### WHAT IS BEING ASKED
Once the line containing "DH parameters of" is found in the entries below, reproduce it and every line after it, stopping at and including the line containing "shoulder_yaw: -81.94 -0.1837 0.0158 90"; reproduce nothing else, and keep each line exact.

### SOURCE DATA
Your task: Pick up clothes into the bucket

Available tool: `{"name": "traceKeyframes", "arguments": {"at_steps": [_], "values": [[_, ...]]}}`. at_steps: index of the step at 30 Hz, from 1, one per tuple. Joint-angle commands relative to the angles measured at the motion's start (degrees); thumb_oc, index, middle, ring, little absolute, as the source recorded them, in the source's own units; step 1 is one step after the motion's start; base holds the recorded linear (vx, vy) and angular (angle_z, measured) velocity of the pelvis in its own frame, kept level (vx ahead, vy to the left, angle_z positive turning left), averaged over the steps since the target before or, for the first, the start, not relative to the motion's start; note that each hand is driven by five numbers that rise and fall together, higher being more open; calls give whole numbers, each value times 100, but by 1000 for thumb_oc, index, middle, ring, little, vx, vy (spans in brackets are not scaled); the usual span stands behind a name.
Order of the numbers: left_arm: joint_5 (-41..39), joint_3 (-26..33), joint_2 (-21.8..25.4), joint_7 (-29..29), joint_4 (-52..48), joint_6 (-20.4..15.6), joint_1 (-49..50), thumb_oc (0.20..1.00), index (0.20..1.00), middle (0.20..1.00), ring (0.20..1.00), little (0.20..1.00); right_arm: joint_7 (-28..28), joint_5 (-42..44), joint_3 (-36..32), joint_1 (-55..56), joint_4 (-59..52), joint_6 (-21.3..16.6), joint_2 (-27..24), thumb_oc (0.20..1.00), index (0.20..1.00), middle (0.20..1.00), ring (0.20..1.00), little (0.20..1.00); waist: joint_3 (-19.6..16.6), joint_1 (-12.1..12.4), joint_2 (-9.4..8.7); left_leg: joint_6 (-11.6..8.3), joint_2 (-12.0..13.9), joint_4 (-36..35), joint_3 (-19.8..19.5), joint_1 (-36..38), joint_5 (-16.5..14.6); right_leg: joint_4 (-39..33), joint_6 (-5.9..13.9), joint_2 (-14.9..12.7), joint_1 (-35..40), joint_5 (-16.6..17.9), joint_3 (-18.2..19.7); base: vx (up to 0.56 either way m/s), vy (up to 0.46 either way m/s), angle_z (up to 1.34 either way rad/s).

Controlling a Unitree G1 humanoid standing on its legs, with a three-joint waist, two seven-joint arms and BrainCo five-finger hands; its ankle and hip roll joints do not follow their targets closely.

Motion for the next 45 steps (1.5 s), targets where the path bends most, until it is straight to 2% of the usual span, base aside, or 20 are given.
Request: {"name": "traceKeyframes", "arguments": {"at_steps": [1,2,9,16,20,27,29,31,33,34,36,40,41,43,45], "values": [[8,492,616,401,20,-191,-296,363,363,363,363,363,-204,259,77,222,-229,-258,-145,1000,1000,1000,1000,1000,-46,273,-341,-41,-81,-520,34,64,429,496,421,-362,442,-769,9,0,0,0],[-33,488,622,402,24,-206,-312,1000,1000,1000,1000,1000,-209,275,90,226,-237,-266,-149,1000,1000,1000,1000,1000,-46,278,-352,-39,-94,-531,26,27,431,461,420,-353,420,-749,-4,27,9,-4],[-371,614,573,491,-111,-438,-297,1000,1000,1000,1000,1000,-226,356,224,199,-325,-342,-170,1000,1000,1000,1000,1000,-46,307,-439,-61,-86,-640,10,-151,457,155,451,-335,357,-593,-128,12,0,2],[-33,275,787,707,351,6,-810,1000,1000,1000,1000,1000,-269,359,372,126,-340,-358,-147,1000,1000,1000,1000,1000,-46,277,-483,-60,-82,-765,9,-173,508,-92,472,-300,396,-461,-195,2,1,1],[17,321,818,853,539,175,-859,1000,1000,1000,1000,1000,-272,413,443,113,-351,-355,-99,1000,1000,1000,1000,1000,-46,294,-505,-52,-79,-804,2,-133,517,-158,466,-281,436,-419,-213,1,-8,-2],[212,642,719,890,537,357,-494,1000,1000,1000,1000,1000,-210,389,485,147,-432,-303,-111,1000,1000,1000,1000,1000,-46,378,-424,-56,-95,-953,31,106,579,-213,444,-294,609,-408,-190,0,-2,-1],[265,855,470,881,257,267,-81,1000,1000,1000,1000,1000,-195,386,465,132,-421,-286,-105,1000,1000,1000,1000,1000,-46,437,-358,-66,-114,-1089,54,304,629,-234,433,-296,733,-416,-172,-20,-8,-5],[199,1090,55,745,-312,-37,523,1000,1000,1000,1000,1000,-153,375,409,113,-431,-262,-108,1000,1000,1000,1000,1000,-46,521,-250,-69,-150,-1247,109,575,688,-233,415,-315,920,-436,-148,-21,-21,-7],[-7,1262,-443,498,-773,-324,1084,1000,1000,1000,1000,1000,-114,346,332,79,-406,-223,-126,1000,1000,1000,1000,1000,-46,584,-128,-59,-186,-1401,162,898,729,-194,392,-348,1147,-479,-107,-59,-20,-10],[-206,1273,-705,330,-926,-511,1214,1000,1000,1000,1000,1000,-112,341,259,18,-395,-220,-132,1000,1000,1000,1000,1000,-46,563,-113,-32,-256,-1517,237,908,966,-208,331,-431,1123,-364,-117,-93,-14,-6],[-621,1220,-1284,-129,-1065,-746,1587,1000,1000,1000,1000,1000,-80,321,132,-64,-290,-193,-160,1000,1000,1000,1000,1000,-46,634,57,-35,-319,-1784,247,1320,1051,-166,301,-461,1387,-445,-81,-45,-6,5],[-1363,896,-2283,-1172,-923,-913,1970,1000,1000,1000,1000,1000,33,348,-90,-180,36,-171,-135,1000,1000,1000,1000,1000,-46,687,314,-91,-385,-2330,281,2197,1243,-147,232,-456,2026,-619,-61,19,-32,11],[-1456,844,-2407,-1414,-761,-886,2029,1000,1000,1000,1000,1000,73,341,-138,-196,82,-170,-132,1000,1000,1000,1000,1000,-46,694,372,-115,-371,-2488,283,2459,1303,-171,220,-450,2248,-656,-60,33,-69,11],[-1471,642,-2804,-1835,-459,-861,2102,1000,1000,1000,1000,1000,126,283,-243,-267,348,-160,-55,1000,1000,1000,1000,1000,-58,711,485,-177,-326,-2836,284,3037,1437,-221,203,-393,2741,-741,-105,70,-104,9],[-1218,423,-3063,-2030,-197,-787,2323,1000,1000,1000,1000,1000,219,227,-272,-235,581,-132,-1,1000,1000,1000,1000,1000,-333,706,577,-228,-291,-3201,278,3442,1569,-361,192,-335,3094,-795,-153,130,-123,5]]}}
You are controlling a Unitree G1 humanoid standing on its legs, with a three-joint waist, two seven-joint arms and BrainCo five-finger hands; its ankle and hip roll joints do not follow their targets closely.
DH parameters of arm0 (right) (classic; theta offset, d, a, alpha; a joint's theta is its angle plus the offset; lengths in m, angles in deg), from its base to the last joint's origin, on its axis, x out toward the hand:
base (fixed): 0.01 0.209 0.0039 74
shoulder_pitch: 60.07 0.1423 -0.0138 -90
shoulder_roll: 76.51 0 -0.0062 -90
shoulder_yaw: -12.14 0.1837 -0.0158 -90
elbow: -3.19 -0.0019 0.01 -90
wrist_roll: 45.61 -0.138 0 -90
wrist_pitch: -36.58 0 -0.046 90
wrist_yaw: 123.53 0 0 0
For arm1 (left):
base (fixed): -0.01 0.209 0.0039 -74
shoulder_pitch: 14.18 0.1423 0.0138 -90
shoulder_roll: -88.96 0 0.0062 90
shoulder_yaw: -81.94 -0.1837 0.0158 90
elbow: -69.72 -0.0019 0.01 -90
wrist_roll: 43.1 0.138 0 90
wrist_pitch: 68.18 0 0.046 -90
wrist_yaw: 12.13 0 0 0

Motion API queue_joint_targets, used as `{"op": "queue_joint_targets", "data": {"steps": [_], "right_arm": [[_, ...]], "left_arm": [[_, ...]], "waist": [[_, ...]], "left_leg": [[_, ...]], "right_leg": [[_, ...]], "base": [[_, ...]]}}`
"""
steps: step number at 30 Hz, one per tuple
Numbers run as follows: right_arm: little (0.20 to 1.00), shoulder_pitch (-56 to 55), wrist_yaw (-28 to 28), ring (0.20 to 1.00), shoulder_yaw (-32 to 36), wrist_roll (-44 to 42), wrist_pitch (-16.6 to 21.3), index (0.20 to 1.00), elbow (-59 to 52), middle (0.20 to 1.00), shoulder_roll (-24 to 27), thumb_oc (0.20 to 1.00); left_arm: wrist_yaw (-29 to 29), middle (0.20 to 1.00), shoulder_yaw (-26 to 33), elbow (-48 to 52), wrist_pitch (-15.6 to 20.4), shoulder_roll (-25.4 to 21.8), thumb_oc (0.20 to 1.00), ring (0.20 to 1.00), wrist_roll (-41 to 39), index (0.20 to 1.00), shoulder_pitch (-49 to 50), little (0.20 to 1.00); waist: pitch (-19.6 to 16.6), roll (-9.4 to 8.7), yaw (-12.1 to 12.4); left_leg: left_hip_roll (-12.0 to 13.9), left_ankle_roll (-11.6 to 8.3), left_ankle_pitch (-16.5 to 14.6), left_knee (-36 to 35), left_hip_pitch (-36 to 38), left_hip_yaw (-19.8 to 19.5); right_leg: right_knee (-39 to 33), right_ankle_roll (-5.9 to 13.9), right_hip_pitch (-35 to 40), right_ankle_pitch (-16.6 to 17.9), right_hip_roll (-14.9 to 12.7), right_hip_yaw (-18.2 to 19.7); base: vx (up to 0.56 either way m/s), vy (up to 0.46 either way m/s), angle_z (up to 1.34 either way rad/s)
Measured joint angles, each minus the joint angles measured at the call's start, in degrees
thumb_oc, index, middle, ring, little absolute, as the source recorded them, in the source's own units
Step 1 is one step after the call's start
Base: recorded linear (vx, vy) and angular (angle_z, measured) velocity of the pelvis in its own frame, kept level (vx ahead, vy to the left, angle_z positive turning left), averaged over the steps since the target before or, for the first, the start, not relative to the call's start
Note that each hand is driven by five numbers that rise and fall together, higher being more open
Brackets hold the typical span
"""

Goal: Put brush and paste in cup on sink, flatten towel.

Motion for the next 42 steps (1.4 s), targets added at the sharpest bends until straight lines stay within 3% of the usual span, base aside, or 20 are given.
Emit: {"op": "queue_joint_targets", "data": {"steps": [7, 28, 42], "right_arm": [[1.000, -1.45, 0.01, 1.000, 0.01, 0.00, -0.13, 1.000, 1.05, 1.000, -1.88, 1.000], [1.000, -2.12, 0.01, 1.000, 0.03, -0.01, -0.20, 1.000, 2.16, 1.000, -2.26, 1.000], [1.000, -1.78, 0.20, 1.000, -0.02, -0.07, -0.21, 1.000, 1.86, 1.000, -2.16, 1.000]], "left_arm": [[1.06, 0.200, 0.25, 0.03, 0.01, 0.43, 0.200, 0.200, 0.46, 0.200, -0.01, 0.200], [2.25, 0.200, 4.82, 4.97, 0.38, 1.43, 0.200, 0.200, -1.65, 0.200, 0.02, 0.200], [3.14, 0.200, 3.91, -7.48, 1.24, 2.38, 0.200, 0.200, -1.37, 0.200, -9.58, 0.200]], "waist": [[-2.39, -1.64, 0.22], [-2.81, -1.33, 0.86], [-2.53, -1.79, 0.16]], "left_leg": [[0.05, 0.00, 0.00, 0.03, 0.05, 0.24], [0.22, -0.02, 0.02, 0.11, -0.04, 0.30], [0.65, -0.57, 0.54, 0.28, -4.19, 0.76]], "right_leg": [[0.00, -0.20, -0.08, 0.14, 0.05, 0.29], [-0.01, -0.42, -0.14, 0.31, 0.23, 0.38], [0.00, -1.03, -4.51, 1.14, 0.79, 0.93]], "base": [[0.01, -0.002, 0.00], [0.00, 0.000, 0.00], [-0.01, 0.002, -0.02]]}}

### RESPONSE TO THIS EXERCISE
DH parameters of arm0 (right) (classic; theta offset, d, a, alpha; a joint's theta is its angle plus the offset; lengths in m, angles in deg), from its base to the last joint's origin, on its axis, x out toward the hand:
base (fixed): 0.01 0.209 0.0039 74
shoulder_pitch: 60.07 0.1423 -0.0138 -90
shoulder_roll: 76.51 0 -0.0062 -90
shoulder_yaw: -12.14 0.1837 -0.0158 -90
elbow: -3.19 -0.0019 0.01 -90
wrist_roll: 45.61 -0.138 0 -90
wrist_pitch: -36.58 0 -0.046 90
wrist_yaw: 123.53 0 0 0
For arm1 (left):
base (fixed): -0.01 0.209 0.0039 -74
shoulder_pitch: 14.18 0.1423 0.0138 -90
shoulder_roll: -88.96 0 0.0062 90
shoulder_yaw: -81.94 -0.1837 0.0158 90

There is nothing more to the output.